## [Your objective]
In the records below, some lines contain the word "sample". Copy each of them.
--- Extracted records Enclosed Below ---
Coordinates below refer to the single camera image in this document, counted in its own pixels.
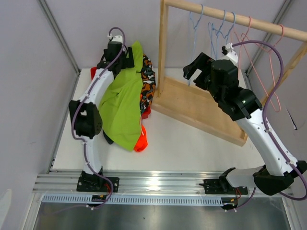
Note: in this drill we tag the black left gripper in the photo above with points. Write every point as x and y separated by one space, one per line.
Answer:
128 62

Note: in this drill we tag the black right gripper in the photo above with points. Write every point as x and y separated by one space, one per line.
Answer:
202 61

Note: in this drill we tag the blue hanger of green shorts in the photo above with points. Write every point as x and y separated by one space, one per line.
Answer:
192 29

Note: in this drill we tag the blue hanger of orange shorts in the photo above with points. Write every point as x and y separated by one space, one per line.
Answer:
214 36

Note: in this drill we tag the orange grey camouflage shorts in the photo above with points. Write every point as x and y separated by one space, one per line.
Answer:
148 84

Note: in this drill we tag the blue hanger of black shorts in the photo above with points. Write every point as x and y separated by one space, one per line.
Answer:
219 32

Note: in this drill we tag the lime green shorts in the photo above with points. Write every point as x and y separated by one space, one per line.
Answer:
119 107

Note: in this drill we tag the pink hanger of teal shorts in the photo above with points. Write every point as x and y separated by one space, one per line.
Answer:
256 57

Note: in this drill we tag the pink hanger of camouflage shorts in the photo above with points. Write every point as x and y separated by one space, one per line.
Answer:
244 37

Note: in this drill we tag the black shorts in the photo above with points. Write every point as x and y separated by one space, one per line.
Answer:
107 138

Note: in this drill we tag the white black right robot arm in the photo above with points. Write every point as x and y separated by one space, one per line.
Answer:
280 168

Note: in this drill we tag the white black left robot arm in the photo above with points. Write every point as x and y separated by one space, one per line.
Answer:
86 122

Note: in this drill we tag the red plastic bin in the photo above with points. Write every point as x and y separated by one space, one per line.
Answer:
146 112

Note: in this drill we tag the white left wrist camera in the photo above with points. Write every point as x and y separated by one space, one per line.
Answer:
118 39

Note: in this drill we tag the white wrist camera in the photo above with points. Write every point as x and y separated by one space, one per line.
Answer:
229 53
118 39

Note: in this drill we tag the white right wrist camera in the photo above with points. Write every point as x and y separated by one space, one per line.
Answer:
229 53

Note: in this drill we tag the aluminium mounting rail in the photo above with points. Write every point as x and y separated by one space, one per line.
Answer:
152 183

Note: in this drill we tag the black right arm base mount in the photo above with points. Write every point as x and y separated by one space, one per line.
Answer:
220 187

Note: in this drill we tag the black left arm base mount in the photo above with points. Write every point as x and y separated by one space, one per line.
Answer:
93 183

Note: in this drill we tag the slotted grey cable duct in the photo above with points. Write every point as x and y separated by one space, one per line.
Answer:
140 200

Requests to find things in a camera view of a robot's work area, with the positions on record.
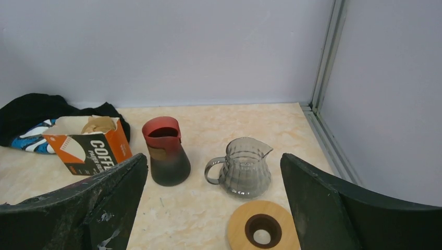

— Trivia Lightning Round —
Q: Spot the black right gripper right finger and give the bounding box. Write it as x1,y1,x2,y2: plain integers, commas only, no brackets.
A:
280,153,441,249

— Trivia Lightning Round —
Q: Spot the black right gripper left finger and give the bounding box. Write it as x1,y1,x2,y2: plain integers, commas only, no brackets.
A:
1,153,148,249

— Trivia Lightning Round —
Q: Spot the orange coffee filter box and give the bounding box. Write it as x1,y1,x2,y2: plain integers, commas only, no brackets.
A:
42,116,132,176

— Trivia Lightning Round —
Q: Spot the brown paper coffee filter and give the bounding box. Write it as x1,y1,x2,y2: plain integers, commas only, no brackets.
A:
81,116,117,134

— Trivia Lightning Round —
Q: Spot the black cloth with flower print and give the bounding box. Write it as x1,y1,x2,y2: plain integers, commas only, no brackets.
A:
1,93,131,154

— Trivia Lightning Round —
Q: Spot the smoky glass pitcher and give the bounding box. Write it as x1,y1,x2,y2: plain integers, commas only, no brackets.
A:
204,137,274,199

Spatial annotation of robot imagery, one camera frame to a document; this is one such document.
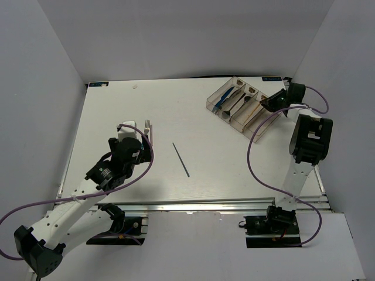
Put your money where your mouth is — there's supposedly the black steak knife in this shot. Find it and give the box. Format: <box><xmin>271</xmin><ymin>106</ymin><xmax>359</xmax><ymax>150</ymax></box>
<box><xmin>222</xmin><ymin>89</ymin><xmax>243</xmax><ymax>105</ymax></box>

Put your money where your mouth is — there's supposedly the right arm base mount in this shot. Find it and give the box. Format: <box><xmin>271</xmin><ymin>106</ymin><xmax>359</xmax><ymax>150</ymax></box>
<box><xmin>238</xmin><ymin>205</ymin><xmax>302</xmax><ymax>249</ymax></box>

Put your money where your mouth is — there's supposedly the blue chopstick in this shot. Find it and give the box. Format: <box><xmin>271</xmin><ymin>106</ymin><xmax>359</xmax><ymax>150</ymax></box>
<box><xmin>172</xmin><ymin>142</ymin><xmax>190</xmax><ymax>177</ymax></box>

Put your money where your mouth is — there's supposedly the aluminium table edge rail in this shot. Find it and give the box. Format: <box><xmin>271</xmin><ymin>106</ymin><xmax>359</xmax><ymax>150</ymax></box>
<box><xmin>54</xmin><ymin>191</ymin><xmax>333</xmax><ymax>213</ymax></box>

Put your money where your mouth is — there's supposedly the smoky clear divided organizer tray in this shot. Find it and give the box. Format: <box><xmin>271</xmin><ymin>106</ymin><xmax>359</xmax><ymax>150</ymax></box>
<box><xmin>206</xmin><ymin>76</ymin><xmax>285</xmax><ymax>143</ymax></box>

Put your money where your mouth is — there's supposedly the green handled fork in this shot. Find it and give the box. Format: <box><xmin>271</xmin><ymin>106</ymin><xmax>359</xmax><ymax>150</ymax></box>
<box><xmin>144</xmin><ymin>119</ymin><xmax>151</xmax><ymax>135</ymax></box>

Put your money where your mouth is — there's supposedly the left blue corner marker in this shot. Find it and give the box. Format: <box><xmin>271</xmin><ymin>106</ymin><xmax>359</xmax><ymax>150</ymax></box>
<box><xmin>88</xmin><ymin>81</ymin><xmax>109</xmax><ymax>87</ymax></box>

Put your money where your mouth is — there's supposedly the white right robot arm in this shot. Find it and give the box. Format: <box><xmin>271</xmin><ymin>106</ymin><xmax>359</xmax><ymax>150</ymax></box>
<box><xmin>261</xmin><ymin>83</ymin><xmax>333</xmax><ymax>234</ymax></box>

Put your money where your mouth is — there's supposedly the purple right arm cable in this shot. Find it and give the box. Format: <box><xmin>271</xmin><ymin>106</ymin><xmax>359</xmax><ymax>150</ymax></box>
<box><xmin>247</xmin><ymin>86</ymin><xmax>329</xmax><ymax>246</ymax></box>

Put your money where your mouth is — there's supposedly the black spoon long handle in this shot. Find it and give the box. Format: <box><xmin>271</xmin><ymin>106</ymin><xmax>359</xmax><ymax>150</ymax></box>
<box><xmin>221</xmin><ymin>93</ymin><xmax>246</xmax><ymax>119</ymax></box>

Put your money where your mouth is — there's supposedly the orange chopstick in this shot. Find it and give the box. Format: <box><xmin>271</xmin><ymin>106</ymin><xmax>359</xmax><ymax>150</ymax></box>
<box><xmin>241</xmin><ymin>103</ymin><xmax>261</xmax><ymax>132</ymax></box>

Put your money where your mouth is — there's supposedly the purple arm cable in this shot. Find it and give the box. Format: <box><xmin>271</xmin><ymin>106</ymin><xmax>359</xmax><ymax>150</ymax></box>
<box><xmin>247</xmin><ymin>86</ymin><xmax>329</xmax><ymax>246</ymax></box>
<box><xmin>0</xmin><ymin>124</ymin><xmax>155</xmax><ymax>261</ymax></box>

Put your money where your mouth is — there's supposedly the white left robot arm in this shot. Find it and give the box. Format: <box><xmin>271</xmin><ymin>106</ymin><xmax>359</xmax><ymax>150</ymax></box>
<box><xmin>14</xmin><ymin>136</ymin><xmax>152</xmax><ymax>278</ymax></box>

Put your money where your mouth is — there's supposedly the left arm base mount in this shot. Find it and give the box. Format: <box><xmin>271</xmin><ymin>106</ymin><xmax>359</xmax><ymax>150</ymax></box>
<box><xmin>86</xmin><ymin>203</ymin><xmax>148</xmax><ymax>246</ymax></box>

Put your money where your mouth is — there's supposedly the blue corner marker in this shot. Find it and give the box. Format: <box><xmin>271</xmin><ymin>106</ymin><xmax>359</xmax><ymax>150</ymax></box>
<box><xmin>261</xmin><ymin>76</ymin><xmax>282</xmax><ymax>82</ymax></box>
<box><xmin>88</xmin><ymin>81</ymin><xmax>109</xmax><ymax>87</ymax></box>

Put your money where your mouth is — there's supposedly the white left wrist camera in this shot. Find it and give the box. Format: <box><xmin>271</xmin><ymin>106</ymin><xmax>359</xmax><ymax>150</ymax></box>
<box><xmin>117</xmin><ymin>120</ymin><xmax>137</xmax><ymax>143</ymax></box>

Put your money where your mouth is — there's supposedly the blue knife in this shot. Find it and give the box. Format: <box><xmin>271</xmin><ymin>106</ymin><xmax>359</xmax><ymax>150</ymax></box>
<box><xmin>215</xmin><ymin>86</ymin><xmax>234</xmax><ymax>108</ymax></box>

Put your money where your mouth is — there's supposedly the orange chopstick crosswise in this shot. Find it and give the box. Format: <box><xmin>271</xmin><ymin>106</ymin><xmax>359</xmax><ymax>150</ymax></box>
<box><xmin>247</xmin><ymin>105</ymin><xmax>263</xmax><ymax>126</ymax></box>

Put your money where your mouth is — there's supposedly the right blue corner marker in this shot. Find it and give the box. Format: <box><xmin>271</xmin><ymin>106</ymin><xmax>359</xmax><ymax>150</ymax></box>
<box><xmin>261</xmin><ymin>76</ymin><xmax>282</xmax><ymax>82</ymax></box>

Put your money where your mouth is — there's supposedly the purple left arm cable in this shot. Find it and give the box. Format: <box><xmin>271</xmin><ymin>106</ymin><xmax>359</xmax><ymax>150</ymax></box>
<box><xmin>0</xmin><ymin>124</ymin><xmax>155</xmax><ymax>261</ymax></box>

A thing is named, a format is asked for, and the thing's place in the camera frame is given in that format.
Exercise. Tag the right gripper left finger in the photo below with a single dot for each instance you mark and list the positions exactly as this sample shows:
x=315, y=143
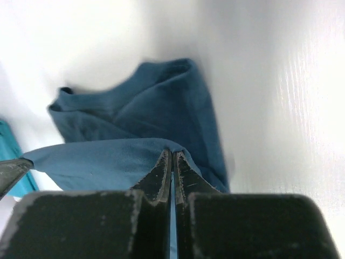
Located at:
x=95, y=224

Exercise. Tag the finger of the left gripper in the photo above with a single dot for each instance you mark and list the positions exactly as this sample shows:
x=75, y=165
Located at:
x=11, y=172

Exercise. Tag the dark blue t shirt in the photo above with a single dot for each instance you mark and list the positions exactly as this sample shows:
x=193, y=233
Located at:
x=113, y=139

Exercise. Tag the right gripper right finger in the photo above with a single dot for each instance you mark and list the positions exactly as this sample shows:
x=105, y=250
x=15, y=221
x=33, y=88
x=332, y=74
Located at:
x=211, y=224

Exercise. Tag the teal t shirt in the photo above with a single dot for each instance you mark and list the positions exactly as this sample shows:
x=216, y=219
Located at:
x=10, y=150

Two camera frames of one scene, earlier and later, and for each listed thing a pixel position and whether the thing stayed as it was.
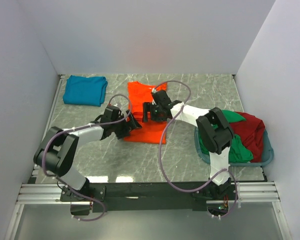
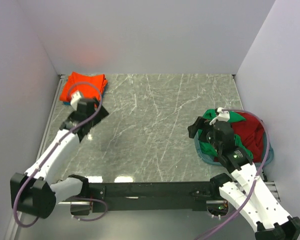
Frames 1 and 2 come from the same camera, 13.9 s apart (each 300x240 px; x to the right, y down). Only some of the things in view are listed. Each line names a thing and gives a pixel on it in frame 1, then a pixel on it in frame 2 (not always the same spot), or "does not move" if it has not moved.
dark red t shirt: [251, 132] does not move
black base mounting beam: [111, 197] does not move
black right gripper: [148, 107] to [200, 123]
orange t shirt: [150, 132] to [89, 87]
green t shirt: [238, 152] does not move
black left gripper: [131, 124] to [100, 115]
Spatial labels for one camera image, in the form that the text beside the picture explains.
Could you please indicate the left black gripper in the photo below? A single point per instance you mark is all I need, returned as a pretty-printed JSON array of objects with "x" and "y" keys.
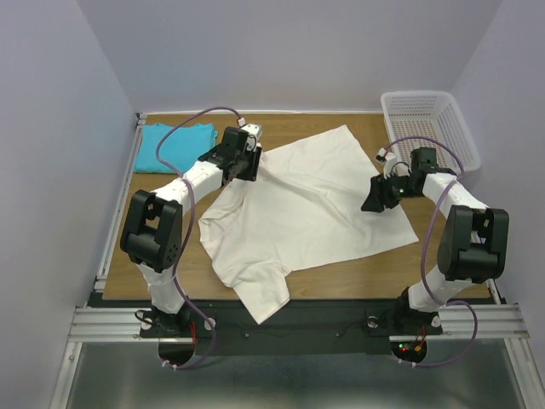
[{"x": 249, "y": 174}]

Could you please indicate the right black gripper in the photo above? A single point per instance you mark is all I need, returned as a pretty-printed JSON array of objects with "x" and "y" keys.
[{"x": 379, "y": 187}]

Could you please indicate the white t shirt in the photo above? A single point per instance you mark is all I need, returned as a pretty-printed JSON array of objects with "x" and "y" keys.
[{"x": 302, "y": 211}]

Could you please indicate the white plastic basket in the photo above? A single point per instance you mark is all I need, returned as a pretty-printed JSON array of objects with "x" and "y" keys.
[{"x": 429, "y": 119}]

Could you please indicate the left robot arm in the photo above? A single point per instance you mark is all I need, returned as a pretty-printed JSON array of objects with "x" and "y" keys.
[{"x": 152, "y": 232}]

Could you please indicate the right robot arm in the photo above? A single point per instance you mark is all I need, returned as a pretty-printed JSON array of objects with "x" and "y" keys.
[{"x": 472, "y": 248}]

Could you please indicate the folded blue t shirt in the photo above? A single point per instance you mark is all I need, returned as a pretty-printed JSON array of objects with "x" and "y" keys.
[{"x": 181, "y": 149}]

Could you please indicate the electronics board with leds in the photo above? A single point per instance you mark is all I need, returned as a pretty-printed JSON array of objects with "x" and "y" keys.
[{"x": 406, "y": 349}]

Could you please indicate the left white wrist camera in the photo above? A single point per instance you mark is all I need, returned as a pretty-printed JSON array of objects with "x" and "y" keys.
[{"x": 254, "y": 132}]

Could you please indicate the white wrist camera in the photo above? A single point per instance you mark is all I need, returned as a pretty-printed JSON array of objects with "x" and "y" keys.
[
  {"x": 387, "y": 159},
  {"x": 254, "y": 132}
]

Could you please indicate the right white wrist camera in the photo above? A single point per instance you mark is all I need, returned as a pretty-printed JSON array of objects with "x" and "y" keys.
[{"x": 387, "y": 159}]

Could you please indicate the left table edge rail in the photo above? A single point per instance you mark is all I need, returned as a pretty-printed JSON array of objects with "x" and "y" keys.
[{"x": 106, "y": 257}]

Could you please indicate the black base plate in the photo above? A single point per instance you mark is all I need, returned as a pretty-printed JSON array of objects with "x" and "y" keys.
[{"x": 225, "y": 327}]

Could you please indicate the aluminium frame rail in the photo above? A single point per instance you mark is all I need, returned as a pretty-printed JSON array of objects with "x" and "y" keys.
[{"x": 119, "y": 325}]

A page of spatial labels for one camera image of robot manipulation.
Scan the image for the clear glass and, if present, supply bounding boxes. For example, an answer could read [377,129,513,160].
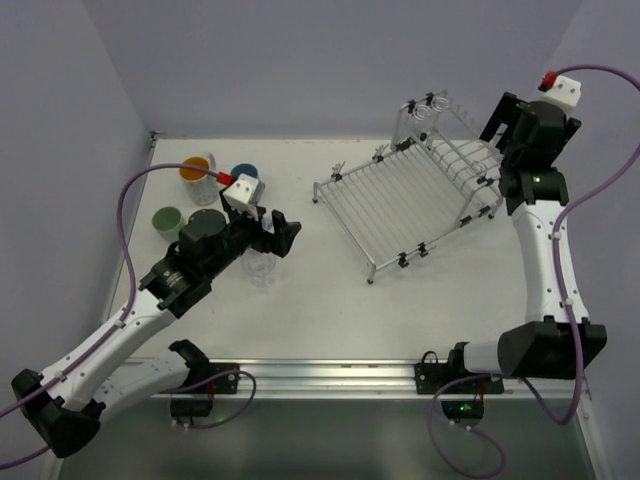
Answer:
[241,250,277,289]

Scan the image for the white patterned ceramic mug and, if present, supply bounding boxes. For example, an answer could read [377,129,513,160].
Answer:
[179,152,219,207]

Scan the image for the light blue plastic cup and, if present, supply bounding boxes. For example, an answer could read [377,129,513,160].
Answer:
[231,163,259,179]

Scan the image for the light green plastic cup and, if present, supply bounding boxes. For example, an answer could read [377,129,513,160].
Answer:
[151,206,185,243]

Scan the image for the grey ceramic mug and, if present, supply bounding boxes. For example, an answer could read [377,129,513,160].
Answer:
[262,214,275,233]

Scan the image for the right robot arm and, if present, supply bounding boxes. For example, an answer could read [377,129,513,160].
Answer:
[449,93,607,380]

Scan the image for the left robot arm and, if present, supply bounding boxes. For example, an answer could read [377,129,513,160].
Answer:
[11,209,302,458]

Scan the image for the left black controller box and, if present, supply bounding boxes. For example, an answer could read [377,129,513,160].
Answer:
[169,398,213,425]

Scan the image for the black controller box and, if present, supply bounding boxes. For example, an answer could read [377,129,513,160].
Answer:
[441,394,485,427]
[169,398,213,425]

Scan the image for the right black controller box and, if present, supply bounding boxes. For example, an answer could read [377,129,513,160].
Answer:
[441,394,485,427]

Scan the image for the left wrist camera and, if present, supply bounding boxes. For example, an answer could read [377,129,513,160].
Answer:
[222,174,265,217]

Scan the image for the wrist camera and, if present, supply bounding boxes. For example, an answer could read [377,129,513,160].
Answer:
[222,174,265,217]
[538,71,581,110]

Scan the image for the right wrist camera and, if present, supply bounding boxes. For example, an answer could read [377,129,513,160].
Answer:
[538,71,581,110]

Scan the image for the metal wire dish rack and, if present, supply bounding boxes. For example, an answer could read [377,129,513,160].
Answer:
--- End of Enclosed Extracted records ---
## [Final answer]
Exercise. Tag the right gripper left finger in the photo below with a single dot for each instance you mark and list the positions exactly as this sample shows:
Exercise. Tag the finger of the left gripper in the photo above with a single dot for each instance you mark and list the positions exactly as this sample shows:
Exercise. Tag the dark blue t shirt in the photo above with a single dot for each instance you mark and list the positions exactly as this sample shows:
Exercise. Tag the right gripper right finger in the photo above with a single dot for each instance you mark and list the positions exactly as this sample shows:
Exercise. Tag the teal t shirt in the photo above with a single dot for each instance you mark and list the positions exactly as this sample shows:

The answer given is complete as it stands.